Luise lebt mit ihren Eltern im Westerwald, ganz nah bei ihrer Oma Selma, die vorhersagen kann, wenn jemand stirbt. Denn die Nacht zuvor hat sie von einem Okapi geträumt. Nun war es wieder soweit und die Menschen tun all das, wozu ihnen sonst der Mut, die Zeit oder die Motivation fehlt. Alles in der Gewissheit: Es wird jemanden aus ihrer Mitte treffen.

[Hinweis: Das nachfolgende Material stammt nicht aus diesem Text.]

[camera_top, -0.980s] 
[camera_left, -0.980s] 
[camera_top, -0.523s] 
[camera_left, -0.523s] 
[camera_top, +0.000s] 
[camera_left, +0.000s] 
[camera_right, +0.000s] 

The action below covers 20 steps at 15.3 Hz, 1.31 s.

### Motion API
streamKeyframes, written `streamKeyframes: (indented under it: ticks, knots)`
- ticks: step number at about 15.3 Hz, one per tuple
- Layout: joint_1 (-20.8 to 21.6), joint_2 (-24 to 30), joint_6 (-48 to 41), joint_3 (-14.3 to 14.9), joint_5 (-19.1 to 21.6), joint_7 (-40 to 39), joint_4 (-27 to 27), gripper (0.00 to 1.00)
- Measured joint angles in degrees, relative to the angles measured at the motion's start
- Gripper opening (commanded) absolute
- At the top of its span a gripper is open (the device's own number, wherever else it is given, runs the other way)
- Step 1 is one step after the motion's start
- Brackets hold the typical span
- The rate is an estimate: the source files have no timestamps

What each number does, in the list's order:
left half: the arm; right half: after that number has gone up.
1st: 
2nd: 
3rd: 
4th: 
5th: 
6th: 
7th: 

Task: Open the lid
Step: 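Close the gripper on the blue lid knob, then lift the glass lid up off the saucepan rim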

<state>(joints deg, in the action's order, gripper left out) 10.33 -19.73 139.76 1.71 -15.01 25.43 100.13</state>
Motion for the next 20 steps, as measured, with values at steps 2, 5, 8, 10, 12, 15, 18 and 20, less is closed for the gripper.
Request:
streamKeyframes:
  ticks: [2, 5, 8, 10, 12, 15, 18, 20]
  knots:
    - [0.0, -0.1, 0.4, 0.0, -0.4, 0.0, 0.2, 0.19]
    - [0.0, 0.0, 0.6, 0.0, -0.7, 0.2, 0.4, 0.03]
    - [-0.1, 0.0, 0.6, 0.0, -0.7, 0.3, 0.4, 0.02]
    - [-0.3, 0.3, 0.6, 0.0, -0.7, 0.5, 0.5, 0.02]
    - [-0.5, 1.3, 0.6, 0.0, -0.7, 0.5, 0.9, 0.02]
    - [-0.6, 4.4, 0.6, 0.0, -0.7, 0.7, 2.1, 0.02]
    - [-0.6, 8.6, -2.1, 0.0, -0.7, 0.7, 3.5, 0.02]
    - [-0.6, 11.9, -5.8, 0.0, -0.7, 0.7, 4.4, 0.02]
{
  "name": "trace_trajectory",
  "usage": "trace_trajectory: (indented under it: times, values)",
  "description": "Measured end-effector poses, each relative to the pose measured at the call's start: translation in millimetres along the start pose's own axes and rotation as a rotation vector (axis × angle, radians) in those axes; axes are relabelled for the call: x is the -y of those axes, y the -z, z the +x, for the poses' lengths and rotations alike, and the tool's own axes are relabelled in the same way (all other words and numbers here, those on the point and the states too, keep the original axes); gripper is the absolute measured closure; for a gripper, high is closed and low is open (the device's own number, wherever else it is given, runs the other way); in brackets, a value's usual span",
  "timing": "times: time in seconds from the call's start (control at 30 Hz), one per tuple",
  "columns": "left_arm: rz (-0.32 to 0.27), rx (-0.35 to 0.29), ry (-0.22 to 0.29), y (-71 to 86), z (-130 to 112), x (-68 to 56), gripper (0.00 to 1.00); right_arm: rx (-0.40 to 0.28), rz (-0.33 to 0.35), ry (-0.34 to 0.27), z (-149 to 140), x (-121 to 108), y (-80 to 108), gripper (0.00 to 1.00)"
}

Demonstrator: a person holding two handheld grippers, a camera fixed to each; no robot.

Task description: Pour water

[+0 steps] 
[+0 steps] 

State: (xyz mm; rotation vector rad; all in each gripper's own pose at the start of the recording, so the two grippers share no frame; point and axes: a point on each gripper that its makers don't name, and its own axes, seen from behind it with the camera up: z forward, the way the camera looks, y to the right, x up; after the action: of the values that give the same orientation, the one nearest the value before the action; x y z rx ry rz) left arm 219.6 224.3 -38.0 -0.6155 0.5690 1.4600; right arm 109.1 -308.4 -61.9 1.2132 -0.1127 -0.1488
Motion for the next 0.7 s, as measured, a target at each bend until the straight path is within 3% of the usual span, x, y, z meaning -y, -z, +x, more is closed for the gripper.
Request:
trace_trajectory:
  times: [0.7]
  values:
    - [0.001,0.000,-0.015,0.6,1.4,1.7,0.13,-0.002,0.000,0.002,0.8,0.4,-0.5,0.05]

„Das Buch ist besonders“, habe ich immer wieder gehört. Und nun kann ich bestätigen: Das ist es. Aber ich habe Angst, dass ich nicht genau erklären kann, warum genau. Denn es ist von allem ein bisschen. Die Sprache mit den kurzen Sätzen, den wiederkehrenden Motiven, dem trockenen Humor. Die Geschichte mit dem Okapi. Die Atmosphäre in dem kleinen Dorf. Die übersinnlichen Dinge, denen niemand richtig Beachtung schenkt. Die Figuren, die ein bisschen schrullig und ein bisschen normal, ja fast langweilig sind. Luise, Selma, Martin, der Optiker, Elsbeth, Palm, der Einzelhändler, Marlies, der Mönch, Alaska.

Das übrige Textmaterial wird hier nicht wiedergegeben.